- Born: Robert William Smith October 24, 1958 Daleville, Alabama, U.S.
- Died: September 21, 2023 (aged 64) Montgomery, Alabama, U.S.
- Occupations: Composer, teacher
- Instrument: Trumpet

= Robert W. Smith (musician) =

American composer, arranger, and teacher (1958–2023)

Robert William Smith (October 24, 1958 – September 21, 2023) was an American composer, arranger, and teacher.

==Biography==
Robert William Smith was born in Daleville, Alabama, on October 24, 1958. He attended Troy State University, where he played lead trumpet in the Sound of the South Marching Band. While at Troy, he studied composition with Paul Yoder.

In 1997, Smith became the Director of Bands at Troy State University, where he remained for four years. In 2001, he was hired by Warner Brothers Publications. His position with Warner took him all over the world, acting as guest conductor and clinician with many ensembles. Smith's career with Warner Bros. continued until 2005, when it was bought out by Alfred Music Publishing.

His album Don Quixote was nominated for the 8th Annual Independent Music Awards for Contemporary Classical Album.

Smith was the coordinator of the Music Industry program at Troy University as well as the Vice-President of Product Development for the C. L. Barnhouse Company and Walking Frog Records.

Robert W. Smith died due to complications following heart surgery in Montgomery, Alabama, on September 21, 2023.

==Compositions==
Smith published over 600 works, including three symphonies.
- Symphony No. 1, The Divine Comedy, inspired by Dante's poem.
- Symphony No. 2, The Odyssey, inspired by Homer’s epic poem.
- Symphony No. 3, Don Quixote, inspired by the Miguel de Cervantes novel.

In 2011, Smith composed Earhart: Sounds of Courage in memory of Mary Jo Leahey which was premiered at the Mary Jo Leahey Symphonic Band Camp at University of Massachusetts Lowell on July 21, 2012. The piece reflected the bravery of Amelia Earhart as she attempted to fly around the world in 1937. It was commissioned by Deb Huber, associate director of bands at UMass Lowell.

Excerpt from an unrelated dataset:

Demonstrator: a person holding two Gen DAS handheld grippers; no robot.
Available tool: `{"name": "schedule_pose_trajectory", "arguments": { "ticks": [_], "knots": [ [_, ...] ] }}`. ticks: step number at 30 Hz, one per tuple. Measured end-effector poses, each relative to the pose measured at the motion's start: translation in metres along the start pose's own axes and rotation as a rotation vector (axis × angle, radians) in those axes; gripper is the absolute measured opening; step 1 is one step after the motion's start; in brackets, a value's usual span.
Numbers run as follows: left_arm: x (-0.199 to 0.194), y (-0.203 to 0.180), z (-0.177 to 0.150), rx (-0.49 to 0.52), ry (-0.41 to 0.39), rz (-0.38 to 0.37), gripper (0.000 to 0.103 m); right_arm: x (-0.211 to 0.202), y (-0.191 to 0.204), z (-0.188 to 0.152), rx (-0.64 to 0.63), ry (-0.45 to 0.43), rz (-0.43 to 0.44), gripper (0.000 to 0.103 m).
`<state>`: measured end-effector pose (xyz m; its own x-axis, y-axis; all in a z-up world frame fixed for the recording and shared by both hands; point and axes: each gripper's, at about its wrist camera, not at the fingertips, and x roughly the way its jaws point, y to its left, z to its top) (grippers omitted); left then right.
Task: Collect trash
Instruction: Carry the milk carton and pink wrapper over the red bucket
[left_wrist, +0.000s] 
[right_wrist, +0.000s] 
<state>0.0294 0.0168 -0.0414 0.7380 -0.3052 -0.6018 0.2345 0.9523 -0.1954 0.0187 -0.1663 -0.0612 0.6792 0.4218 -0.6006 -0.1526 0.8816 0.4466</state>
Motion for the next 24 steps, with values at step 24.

Smith also composed two works dedicated to solo instruments–-contemporary concertos for the flute family and the euphonium—entitled Gemeinhardt Suite, and Willson Suite respectively.
Smith's piece "Into The Storm" was written to commemorate the powerful 1993 winter storm that brutalized the eastern United States. This piece is often worked into various themes and reset in different ensembles such as a version played by an orchestra, substituting the flute ostinato as a violin part; or otherwise used as a part of a marching band show (See Sandy Creek Marching Band).

Smith was a brother of Kappa Kappa Psi, having been initiated into the Zeta Upsilon chapter at then Troy State University in April 1977. His work "To the Summit" is subtitled "Strive for the Highest". The middle section of "To the Summit" is an arrangement of the Kappa Kappa Psi Fraternity Hymn. Smith was a brother of Phi Mu Alpha Sinfonia, initiated at James Madison University in 1996, and the fraternity commissioned the piece Spirit of Orpheus in 1998.

==Other work==
In addition to composing for bands, Smith enjoyed success writing for drum and bugle corps. He had been a member of the Charioteers Drum and Bugle Corps in Alabama in the mid-1970s. His first great success came in the mid-1980s while he was writing for the Suncoast Sound, from Clearwater, Florida – a tenure which included Suncoast's 1985 program, "A Florida Suite," the first completely original musical program ever done by a drum corps. He would later go on to write for Magic of Orlando for several years. Until 2007, he wrote for the Glassmen Drum and Bugle Corps, of Toledo, Ohio. From 2011 to 2014 he arranged for the Madison Scouts Drum and Bugle Corps. In 2013, he began writing for the Troopers Drum and Bugle Corps.

Before the beginning of the 2006–2007 school year, Troy University announced the re-hiring of Smith to the position of Coordinator of the Music Industry program. In December 2006, Smith announced his appointment as Director of Product Development for the C. L. Barnhouse Company along with an exclusive publishing arrangement with the firm.